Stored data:
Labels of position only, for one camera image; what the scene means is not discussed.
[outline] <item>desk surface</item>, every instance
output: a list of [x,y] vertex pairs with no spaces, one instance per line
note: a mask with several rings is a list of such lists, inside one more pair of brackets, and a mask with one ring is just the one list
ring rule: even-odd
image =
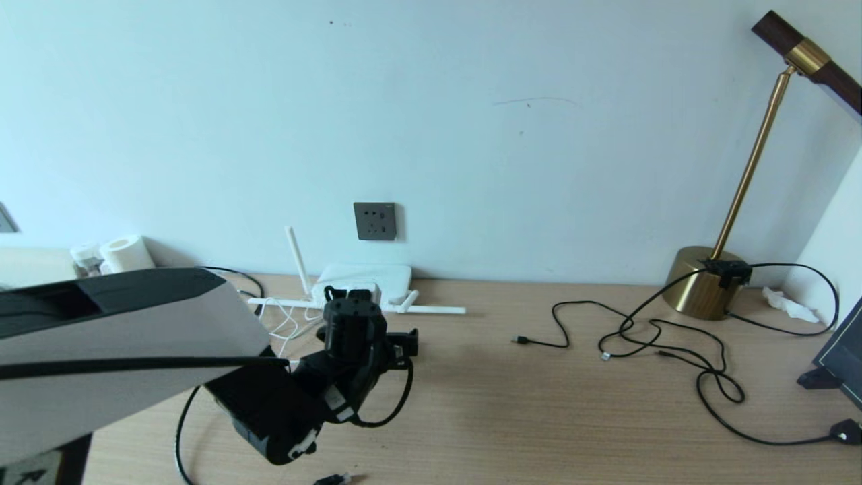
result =
[[[296,279],[263,276],[270,295],[297,296]],[[236,281],[238,287],[246,284]],[[710,417],[696,396],[697,370],[645,351],[599,359],[596,342],[620,319],[597,307],[559,312],[572,337],[568,350],[517,345],[515,334],[558,341],[553,303],[596,299],[624,311],[655,288],[418,280],[420,303],[465,305],[463,316],[390,315],[391,331],[420,333],[413,392],[387,426],[325,425],[315,455],[275,467],[234,431],[202,391],[183,435],[184,464],[198,485],[310,485],[349,471],[363,484],[500,483],[849,483],[862,482],[862,448],[826,443],[764,446],[737,438]],[[746,291],[737,312],[788,328],[810,328],[772,310]],[[276,311],[267,311],[276,324]],[[798,338],[733,320],[685,318],[663,301],[642,317],[669,318],[709,329],[728,345],[730,373],[747,401],[725,401],[706,384],[722,416],[754,436],[791,440],[826,434],[829,426],[862,413],[838,391],[805,391],[796,378],[826,337]],[[662,341],[718,349],[695,332],[665,330]],[[296,358],[318,350],[310,339],[291,343]],[[613,343],[612,351],[625,345]],[[377,420],[403,389],[389,373],[360,414]],[[187,397],[176,396],[95,434],[85,483],[181,483],[173,435]]]

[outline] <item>white router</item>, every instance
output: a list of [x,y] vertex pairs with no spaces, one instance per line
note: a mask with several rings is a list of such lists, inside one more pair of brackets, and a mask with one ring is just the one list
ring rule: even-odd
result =
[[413,270],[409,266],[389,264],[330,264],[327,266],[317,282],[311,286],[309,276],[305,272],[303,257],[299,253],[297,237],[293,228],[285,227],[290,250],[293,252],[293,260],[297,264],[299,278],[303,283],[305,299],[262,299],[252,298],[248,300],[249,305],[263,305],[265,302],[272,303],[273,300],[282,306],[293,306],[295,308],[323,308],[326,305],[326,287],[339,290],[368,290],[372,294],[372,300],[380,305],[384,312],[398,313],[450,313],[463,315],[467,313],[463,306],[423,306],[413,305],[419,292],[410,290],[410,280]]

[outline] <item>wall outlet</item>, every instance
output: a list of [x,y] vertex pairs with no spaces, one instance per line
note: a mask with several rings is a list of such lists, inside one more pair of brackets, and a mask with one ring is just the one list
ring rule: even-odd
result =
[[3,205],[0,205],[0,232],[18,232],[18,229],[12,224],[12,218],[6,214]]
[[395,204],[354,202],[356,233],[362,241],[395,241]]

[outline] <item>white wall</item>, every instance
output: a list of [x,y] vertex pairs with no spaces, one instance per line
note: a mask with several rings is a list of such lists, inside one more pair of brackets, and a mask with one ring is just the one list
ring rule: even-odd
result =
[[[805,245],[798,263],[823,272],[838,288],[840,322],[862,297],[862,150],[856,155],[838,192],[829,203],[817,229]],[[821,321],[834,311],[832,292],[819,276],[794,268],[784,289],[796,301],[814,308]]]
[[[2,246],[141,233],[162,262],[657,283],[710,245],[778,55],[855,78],[859,0],[0,2]],[[556,97],[571,102],[518,98]],[[796,78],[728,249],[794,261],[860,128]],[[356,241],[354,201],[404,208]],[[773,282],[781,281],[776,277]]]

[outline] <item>brass lamp base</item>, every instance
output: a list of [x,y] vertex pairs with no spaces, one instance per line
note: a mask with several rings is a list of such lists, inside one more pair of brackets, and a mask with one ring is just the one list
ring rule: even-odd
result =
[[[680,249],[671,272],[667,275],[667,282],[670,283],[684,274],[702,269],[701,261],[708,260],[712,251],[712,248],[704,246]],[[719,259],[734,261],[742,258],[722,251]],[[664,292],[662,297],[668,305],[683,315],[703,320],[721,320],[725,318],[724,312],[734,303],[741,285],[739,278],[733,278],[728,288],[722,288],[718,286],[719,279],[717,274],[698,273],[680,281]]]

WHAT THE TASK REQUIRES: What you return should be the entries from above, unchanged and without their images.

COMPLETED TASK:
Labels of position only, for one camera image; what the scene means is not discussed.
[outline] <item>desk surface</item>, every instance
output: a list of [x,y] vertex pairs with no spaces, one instance per line
note: a mask with several rings is a list of such lists, inside one more pair of brackets, and a mask with one ring is just the one list
ring rule: even-odd
image =
result =
[[[296,279],[263,276],[270,295],[297,296]],[[236,281],[238,287],[246,284]],[[710,417],[696,396],[697,370],[645,351],[599,359],[596,342],[620,319],[597,307],[559,312],[572,337],[568,350],[517,345],[515,334],[558,341],[553,303],[596,299],[624,311],[655,288],[418,280],[420,303],[465,305],[463,316],[390,315],[391,331],[420,333],[413,392],[387,426],[325,425],[315,455],[275,467],[234,431],[202,391],[183,435],[184,464],[198,485],[310,485],[349,471],[363,484],[500,483],[849,483],[862,482],[862,448],[826,443],[764,446],[737,438]],[[746,291],[737,312],[788,328],[810,328],[772,310]],[[276,311],[267,311],[276,324]],[[798,338],[733,320],[685,318],[663,301],[642,317],[669,318],[709,329],[728,345],[730,373],[747,401],[725,401],[706,384],[722,416],[754,436],[791,440],[826,434],[829,426],[862,413],[838,391],[805,391],[796,378],[826,337]],[[662,341],[718,349],[695,332],[665,330]],[[296,358],[318,350],[310,339],[291,343]],[[613,343],[612,351],[625,345]],[[377,420],[403,389],[389,373],[360,414]],[[187,397],[176,396],[95,434],[85,483],[181,483],[173,435]]]

[outline] <item>white router</item>, every instance
output: a list of [x,y] vertex pairs with no spaces, one instance per line
note: a mask with several rings is a list of such lists, inside one more pair of brackets, and a mask with one ring is just the one list
ring rule: even-odd
result =
[[413,270],[409,266],[389,264],[330,264],[327,266],[317,282],[311,286],[309,276],[305,272],[303,257],[299,253],[297,237],[293,228],[285,227],[290,250],[293,252],[293,260],[297,264],[299,278],[303,283],[305,299],[262,299],[252,298],[248,300],[249,305],[263,305],[265,302],[272,303],[273,300],[282,306],[293,306],[295,308],[323,308],[326,305],[326,287],[339,290],[368,290],[372,294],[372,300],[380,305],[384,312],[398,313],[450,313],[463,315],[467,313],[463,306],[423,306],[413,305],[419,292],[410,290],[410,280]]

[outline] <item>wall outlet</item>, every instance
output: a list of [x,y] vertex pairs with no spaces, one instance per line
note: a mask with several rings is a list of such lists, inside one more pair of brackets, and a mask with one ring is just the one list
ring rule: even-odd
result =
[[3,205],[0,205],[0,232],[18,232],[18,229],[12,224],[12,218],[6,214]]
[[395,204],[354,202],[356,233],[362,241],[395,241]]

[outline] <item>white wall</item>, every instance
output: a list of [x,y] vertex pairs with no spaces, one instance per line
note: a mask with several rings is a list of such lists, inside one more pair of brackets, and a mask with one ring is just the one list
ring rule: even-odd
result =
[[[805,245],[798,263],[823,272],[838,288],[840,322],[862,297],[862,150],[856,155],[838,192],[829,203],[817,229]],[[821,321],[834,311],[832,292],[819,276],[794,268],[784,289],[796,301],[814,308]]]
[[[2,246],[141,233],[162,262],[657,283],[710,245],[778,55],[855,78],[859,0],[0,2]],[[556,97],[571,102],[518,98]],[[796,78],[728,249],[794,261],[860,128]],[[356,241],[354,201],[404,208]],[[773,282],[781,281],[776,277]]]

[outline] <item>brass lamp base</item>, every instance
output: a list of [x,y] vertex pairs with no spaces, one instance per line
note: a mask with several rings is a list of such lists, inside one more pair of brackets, and a mask with one ring is just the one list
ring rule: even-odd
result =
[[[680,249],[671,272],[667,275],[667,282],[670,283],[684,274],[702,269],[701,261],[708,260],[712,251],[712,248],[704,246]],[[719,259],[734,261],[742,258],[722,251]],[[664,292],[662,297],[668,305],[683,315],[703,320],[721,320],[725,318],[724,312],[734,303],[741,285],[739,278],[733,278],[728,288],[722,288],[718,286],[719,279],[717,274],[698,273],[680,281]]]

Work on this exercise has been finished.